In my tank yes, the loss of CO2 to the atmosphere is much higher than plant uptake. Also here, we need more data from more tanks.

I am in the process of installing an industrial-grade pH monitor on my current aquarium. I could also put a CO2 sensor in the headspace, and with my setup (a single dose of CO2 in the morning, and declining levels during the day), it will be very easy to determine the exact CO2 loss and plant uptake at different partial pressure levels (in mg/l/hour units, for example). I could even seal the lid (more or less) with duct tape and measure the CO2 uptake rate when CO2 is injected above the water. I do not have a CO2 control device, but a single dose and the consequent declining concentration (and parallel pH change in the water) should give us an idea how what the CO2 uptake looks like at different partial pressures and how much is lost into the environment.

 

[hax47]

1. In summer I found temperatures to rise excessively.

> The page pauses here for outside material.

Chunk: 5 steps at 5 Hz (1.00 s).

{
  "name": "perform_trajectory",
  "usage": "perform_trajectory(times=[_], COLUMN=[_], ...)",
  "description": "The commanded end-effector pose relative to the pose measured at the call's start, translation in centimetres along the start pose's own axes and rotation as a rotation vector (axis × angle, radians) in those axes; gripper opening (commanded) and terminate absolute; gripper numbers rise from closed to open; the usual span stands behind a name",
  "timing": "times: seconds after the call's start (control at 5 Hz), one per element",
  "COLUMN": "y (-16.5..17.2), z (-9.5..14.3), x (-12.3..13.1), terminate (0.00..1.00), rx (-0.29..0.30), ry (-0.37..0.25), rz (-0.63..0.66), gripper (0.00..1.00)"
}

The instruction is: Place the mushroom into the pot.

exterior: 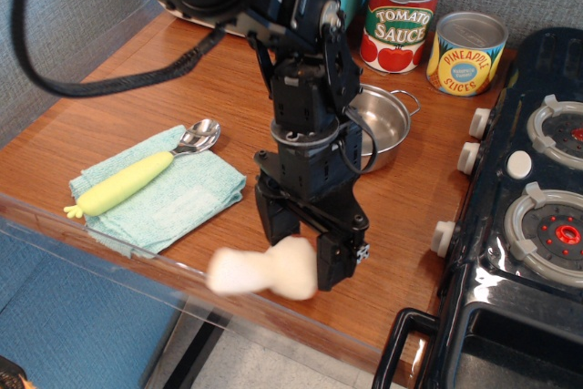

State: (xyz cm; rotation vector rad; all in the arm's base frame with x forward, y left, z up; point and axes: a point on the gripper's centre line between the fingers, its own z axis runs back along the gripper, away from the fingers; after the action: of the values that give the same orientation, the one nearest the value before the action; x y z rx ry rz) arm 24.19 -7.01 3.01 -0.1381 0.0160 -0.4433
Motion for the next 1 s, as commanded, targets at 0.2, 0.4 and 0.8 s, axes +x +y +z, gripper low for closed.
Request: perform_trajectory(times=[0.2,0.4,0.8], y=[0.5,0.5,2.7], z=[-0.2,1.2,7.7], x=[0.7,1.7,8.2], terminate=[0.0,0.0,0.0], rx=[0.021,0.016,0.09], ry=[-0.009,-0.032,-0.251], rz=[0.043,0.02,0.019], gripper=[0.0,0.0,0.0])
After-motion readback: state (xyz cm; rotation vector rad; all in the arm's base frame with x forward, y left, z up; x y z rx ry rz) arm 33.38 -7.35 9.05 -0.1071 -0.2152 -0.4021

The solution I put in place was PWM fans.

I also use a lid and had the same problem and came to the same solution. But I only turn on the fans during the night to preserve the CO2 during the day. One side effect is that since the water becomes colder than the room, there is no condensation on the lid anymore. The evaporation is a problem, though.

 

[Yugang]

@hax47 I am reading the above, I believe you've got it all, experimentally as well as theoretically. I will try and contribute as much as I can, but my time will be limited as I have a couple of external demands this year.

I hope we can continue as a team with everyone who is interested and willing to contribute. If we could have a start with an experimental setup and @PeerUnk magical device, we may have an opportunity to bring a new innovation to the hobby. Perhaps we can make "plug and play CO2" a reality. That would be a nice planted tank hobby new year wish for 2026.

 

[PeerUnk]

Anyway, I am curious to see the results if @PeerUnk is kind enough to do the experiments.

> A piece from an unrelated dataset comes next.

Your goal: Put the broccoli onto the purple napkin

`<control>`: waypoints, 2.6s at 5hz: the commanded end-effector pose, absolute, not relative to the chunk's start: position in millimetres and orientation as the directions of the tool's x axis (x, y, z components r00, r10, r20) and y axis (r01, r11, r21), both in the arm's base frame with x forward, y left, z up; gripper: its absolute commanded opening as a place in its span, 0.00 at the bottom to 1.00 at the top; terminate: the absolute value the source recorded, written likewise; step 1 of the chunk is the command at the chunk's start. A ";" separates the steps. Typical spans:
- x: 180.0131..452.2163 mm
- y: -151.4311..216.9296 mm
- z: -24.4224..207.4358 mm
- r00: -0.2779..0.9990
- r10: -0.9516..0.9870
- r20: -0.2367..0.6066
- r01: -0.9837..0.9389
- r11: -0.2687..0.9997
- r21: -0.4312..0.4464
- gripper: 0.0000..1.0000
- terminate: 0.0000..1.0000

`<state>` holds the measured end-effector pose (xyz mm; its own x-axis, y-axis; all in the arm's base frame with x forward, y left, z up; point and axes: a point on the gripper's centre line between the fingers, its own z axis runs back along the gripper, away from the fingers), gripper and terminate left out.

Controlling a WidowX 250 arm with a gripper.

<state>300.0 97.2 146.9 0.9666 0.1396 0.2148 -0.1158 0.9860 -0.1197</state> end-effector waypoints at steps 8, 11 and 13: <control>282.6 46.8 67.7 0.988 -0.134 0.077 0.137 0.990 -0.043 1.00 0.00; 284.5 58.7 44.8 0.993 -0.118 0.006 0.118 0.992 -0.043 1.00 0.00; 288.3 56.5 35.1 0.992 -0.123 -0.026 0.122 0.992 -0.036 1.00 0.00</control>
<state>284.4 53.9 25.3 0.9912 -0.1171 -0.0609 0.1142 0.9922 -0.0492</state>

Well, I am. But time is very limited the next 4 months. This week I have some spare time. First step was fixing the device as the oxygen sensor needed to be replaced, and had to develop some prototype casing.
After some dumb wiring error I made, the prototype is completed. Exception is:

• the water temperature sensor, need to address an issue with it.
• the fan seems to be dead somehow.

Apologies for the messy wiring, but I need some sign of life first:


And it lives again!


Next step will be a manual calibration and test for valid measurements.

 

[xlucine]

1. In summer I found temperatures to rise excessively. The solution I put in place was PWM fans. Another solution would be needed if you want to retain a co2 layer. I only use the fans when temperature rises over 25.

Fans to exchange the CO2-enriched air for fresh could also be useful if O2 levels were an issue in the tank overnight

The main problem I see for the detector is water condensation, so we would have to operate it at slightly elevated temperatures. When opening the tank for feeding or maintenance the CO2 enriched air escapes, but after closing the tank again we just have to supplement to 0.5 or 1%, which is not a lot.

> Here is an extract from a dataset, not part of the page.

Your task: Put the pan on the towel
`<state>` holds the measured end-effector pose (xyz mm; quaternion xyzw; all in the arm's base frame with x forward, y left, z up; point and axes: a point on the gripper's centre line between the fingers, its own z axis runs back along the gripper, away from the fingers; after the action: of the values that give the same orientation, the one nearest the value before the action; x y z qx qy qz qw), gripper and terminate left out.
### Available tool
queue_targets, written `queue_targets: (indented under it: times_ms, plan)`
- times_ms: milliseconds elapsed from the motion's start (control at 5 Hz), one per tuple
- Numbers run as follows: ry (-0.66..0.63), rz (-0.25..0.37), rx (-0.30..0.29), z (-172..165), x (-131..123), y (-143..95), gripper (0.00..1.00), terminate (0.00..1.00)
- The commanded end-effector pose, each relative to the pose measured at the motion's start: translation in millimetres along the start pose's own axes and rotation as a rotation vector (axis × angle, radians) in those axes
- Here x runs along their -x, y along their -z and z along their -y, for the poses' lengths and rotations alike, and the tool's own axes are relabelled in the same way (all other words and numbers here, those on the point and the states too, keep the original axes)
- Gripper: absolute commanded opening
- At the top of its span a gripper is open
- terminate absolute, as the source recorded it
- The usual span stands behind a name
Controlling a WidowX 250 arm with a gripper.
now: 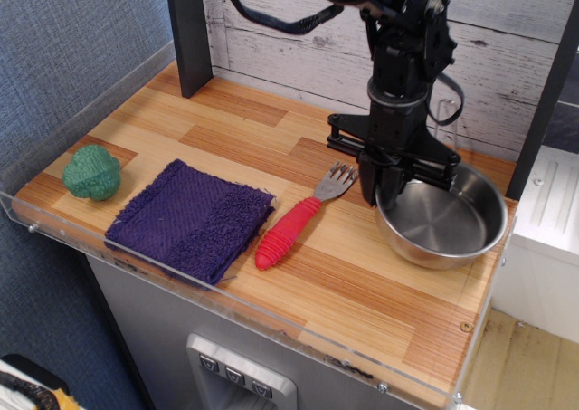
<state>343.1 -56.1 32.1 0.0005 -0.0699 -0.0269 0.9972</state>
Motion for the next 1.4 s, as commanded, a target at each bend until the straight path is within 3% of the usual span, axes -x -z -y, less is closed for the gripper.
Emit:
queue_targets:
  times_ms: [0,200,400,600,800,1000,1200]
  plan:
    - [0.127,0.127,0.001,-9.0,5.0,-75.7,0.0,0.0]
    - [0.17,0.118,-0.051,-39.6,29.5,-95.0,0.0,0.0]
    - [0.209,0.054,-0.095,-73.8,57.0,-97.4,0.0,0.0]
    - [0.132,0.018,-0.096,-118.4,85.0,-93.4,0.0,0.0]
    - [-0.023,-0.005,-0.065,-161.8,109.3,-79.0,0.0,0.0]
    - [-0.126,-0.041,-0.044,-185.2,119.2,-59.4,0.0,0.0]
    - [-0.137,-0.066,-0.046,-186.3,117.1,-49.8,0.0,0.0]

Assuming 1.2 kg/m3 for air, then a 1.2x0.4x0.05 m air space would only have ~30g of air. Getting that to 1% CO2 would need ~0.3g of CO2; about 1p worth

 

[Yugang]

Assuming 1.2 kg/m3 for air, then a 1.2x0.4x0.05 m air space would only have ~30g of air. Getting that to 1% CO2 would need ~0.3g of CO2; about 1p worth

This also gives a feeling as to how concerned we should be with perfectly sealing the tank. If one full replenishment of the CO2 supplemented headspace of the tank costs 1 pence, we can probably afford a less than perfect sealing without spending too much on CO2 losses by leakage. Not exact science, but it is an interesting data point to have an intuition.